Digging into history
Archaeology student to talk about burial moundThis story appeared in the Antelope Valley PressFriday, December 28, 2007.
By BONNIE D. STONE Special to the Valley Press
LANCASTER - For Lyssa C. Stapleton, a graduate student at University of California, Los Angeles' Cotsen Institute of Archaeology, working on summer digs in Albania to which few Westerners have been privy allowed her to study firsthand the burial rituals of a prehistoric society.
Stapleton will speak on "Death and the Maiden: Age and Gender in an Iron Age Burial Mound" for the Antelope Valley branch of the American Association of University Women's meeting, at 10:30 a.m. Saturday, Jan. 12, in Antelope Valley College's Board Room (SSV 151), 3041 West Avenue K. The meeting is open to the public and refreshments will be served.
For details, call (661) 947-2947 or (661) 942-7533.
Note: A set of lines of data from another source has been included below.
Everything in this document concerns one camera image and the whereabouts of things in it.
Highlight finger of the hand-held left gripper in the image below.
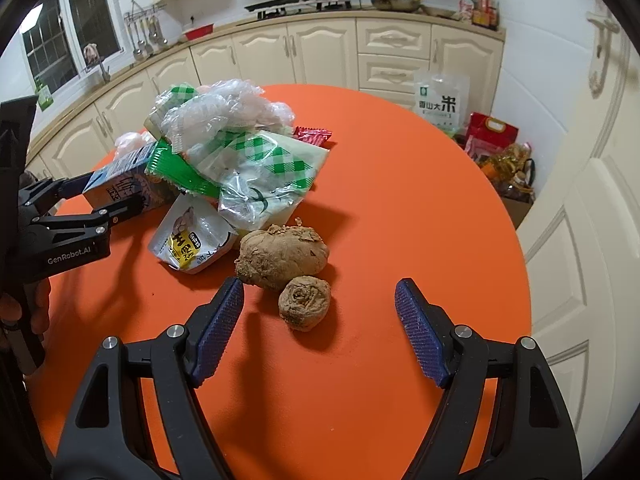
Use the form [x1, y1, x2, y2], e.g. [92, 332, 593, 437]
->
[30, 194, 147, 238]
[20, 171, 97, 211]

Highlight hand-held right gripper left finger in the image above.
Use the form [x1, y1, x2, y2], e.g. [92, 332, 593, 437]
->
[52, 276, 246, 480]

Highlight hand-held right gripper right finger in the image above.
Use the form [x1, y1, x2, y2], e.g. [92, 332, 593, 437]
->
[394, 277, 583, 480]

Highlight blue white milk carton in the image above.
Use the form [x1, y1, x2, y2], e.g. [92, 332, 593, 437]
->
[82, 142, 176, 218]

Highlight small brown taro root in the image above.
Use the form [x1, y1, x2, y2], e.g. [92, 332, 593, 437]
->
[278, 276, 332, 332]

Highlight large brown taro root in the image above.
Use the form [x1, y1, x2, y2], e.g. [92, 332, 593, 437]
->
[234, 224, 329, 291]

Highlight person's left hand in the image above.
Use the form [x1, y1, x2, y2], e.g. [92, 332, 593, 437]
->
[0, 277, 52, 356]

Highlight pinkish clear plastic bag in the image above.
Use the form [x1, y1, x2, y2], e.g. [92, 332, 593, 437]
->
[114, 131, 156, 161]

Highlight green snack packet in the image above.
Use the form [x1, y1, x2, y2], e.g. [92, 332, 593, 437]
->
[145, 140, 221, 198]

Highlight white yellow snack packet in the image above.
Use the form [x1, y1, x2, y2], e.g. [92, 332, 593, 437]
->
[148, 192, 240, 275]

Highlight round table with orange cover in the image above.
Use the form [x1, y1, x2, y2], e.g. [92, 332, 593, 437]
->
[27, 84, 533, 480]

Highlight metal faucet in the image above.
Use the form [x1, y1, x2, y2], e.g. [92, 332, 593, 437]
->
[82, 57, 112, 83]

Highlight small green checked plastic bag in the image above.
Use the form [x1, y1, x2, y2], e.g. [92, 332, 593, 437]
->
[144, 84, 201, 141]

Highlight white panelled door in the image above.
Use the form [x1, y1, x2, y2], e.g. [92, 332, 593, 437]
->
[515, 0, 640, 466]

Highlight large green checked plastic bag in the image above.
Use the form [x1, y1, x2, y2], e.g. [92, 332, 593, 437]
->
[187, 130, 331, 233]

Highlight crumpled clear plastic bag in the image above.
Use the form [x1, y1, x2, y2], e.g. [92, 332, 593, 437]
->
[162, 79, 296, 153]

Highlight hanging kitchen utensils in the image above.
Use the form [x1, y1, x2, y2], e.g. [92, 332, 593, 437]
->
[124, 0, 168, 61]

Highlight dark kitchen window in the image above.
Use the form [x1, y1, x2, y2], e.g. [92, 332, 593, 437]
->
[20, 0, 123, 91]

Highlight yellow cooking oil bottle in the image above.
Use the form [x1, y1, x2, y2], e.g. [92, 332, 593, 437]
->
[480, 142, 533, 186]

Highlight red basin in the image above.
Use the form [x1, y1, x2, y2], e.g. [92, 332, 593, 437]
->
[181, 22, 217, 42]

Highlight red gift bag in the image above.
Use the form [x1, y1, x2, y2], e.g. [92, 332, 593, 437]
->
[465, 112, 520, 161]

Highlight small red packet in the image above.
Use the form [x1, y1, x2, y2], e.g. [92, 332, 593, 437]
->
[292, 126, 333, 148]

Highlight white rice bag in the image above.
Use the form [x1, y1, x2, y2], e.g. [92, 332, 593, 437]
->
[414, 72, 471, 133]

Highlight black griddle pan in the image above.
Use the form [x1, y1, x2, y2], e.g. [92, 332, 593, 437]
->
[245, 0, 301, 11]

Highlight cream lower cabinets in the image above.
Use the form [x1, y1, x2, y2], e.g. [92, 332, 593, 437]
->
[20, 12, 506, 181]

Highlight black gas stove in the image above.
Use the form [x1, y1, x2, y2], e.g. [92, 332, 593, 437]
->
[245, 0, 363, 18]

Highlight group of condiment bottles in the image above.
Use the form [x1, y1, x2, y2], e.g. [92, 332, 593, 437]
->
[457, 0, 501, 30]

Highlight metal door handle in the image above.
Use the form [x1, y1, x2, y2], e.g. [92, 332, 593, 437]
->
[586, 10, 623, 98]

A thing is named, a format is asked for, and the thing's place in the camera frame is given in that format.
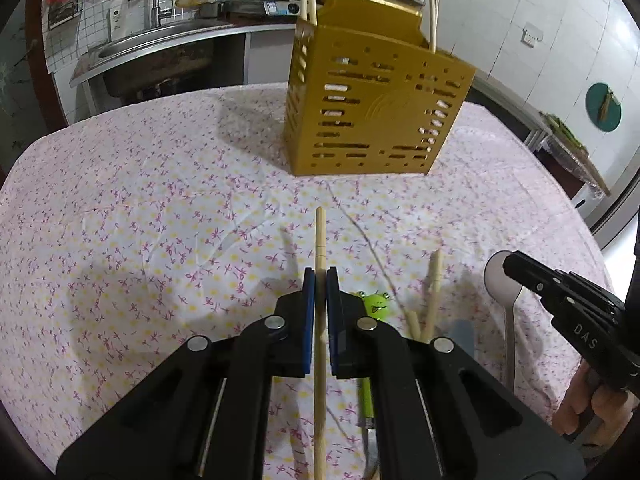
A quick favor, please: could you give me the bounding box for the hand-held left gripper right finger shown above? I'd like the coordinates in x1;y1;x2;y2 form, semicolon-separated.
326;267;587;480

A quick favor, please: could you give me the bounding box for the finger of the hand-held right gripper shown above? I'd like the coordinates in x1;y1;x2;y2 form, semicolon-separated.
510;251;627;312
502;257;577;319

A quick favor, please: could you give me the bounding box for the white soap bottle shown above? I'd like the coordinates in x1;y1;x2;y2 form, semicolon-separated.
108;0;126;42

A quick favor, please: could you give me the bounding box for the long metal spoon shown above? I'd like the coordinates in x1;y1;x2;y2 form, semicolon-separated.
483;252;527;392

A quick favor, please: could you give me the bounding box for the stainless steel sink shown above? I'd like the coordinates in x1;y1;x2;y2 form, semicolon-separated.
70;19;302;102

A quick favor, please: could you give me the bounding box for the kitchen counter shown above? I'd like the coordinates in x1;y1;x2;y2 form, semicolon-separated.
469;67;553;153

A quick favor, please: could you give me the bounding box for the yellow perforated utensil holder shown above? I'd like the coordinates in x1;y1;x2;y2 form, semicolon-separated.
282;0;476;177

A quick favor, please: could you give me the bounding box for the green round hanging board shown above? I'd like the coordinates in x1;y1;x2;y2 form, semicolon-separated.
585;82;623;134

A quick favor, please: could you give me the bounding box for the brown door with frosted glass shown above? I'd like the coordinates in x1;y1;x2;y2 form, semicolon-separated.
0;0;69;133

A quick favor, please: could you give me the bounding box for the fork with green frog handle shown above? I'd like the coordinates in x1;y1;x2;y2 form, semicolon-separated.
355;289;392;480

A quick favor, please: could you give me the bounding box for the gas stove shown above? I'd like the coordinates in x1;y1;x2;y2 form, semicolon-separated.
219;0;302;17

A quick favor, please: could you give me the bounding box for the plastic-covered side table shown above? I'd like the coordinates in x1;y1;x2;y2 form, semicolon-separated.
541;112;612;197

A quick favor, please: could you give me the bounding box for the floral tablecloth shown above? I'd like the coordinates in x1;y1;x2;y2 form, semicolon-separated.
0;82;632;480

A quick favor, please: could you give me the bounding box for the light blue plastic spoon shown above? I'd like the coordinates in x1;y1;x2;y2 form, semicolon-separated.
447;318;476;359

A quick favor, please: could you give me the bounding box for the white wall socket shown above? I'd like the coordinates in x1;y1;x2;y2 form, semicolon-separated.
519;22;545;46

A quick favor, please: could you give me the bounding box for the person's right hand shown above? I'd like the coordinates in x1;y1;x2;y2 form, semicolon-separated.
553;361;640;457

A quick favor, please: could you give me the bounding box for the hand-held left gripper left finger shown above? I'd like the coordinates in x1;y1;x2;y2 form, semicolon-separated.
56;268;318;480
"My talk will focus on the special treatment of infants, children and young women," Stapleton said. "Many reconstructions of social organization through mortuary analysis present the primacy of the male role in prehistoric society. But at this site the richest burials are that of juvenile females, children and infants. These findings raise several interesting questions about the population who interred their dead there and the wider society in which they lived."
Between 2004 and 2007, the UCLA team excavated the early Iron Age site, Lofkënd tumulus (burial mound), belonging to the Illyrians, in central Albania. The project is a joint endeavor of the Institute of Archaeology in Tirana, Albania and the UCLA Cotsen Institute of Archaeology.
The Lofkënd burial mound is in the archaeologically rich Mallakastra region of Central Albania and was apparently in use between 1100 and 600 B.C. It is one of several burial mounds in the area.
"Our excavation seasons were six weeks long and we worked six days a week," said Stapleton, who grew up in the Antelope Valley and graduated from Quartz Hill High School.
"It is very hot and humid in Albania, which is right on the Adriatic. The temperature during the day often got up to 105 degrees, with 100% humidity. We lived in a dig-house located several kilometers from the site. I went back to graduate school to pursue what I had always wanted to do, to study mortuary ritual and material culture, that is to say, how grave goods convey the ritual behavior of a society and what those goods can tell us about the structure of that society.
"I was always particularly interested in Central Europe, so when I found that UCLA had started a project in Albania, I decided that was close enough. In fact, my experience at Lofkënd has made me change my focus slightly; I am now interested in studying the prehistoric Illyrian cultures of modern-day Albania, Croatia and Montenegro."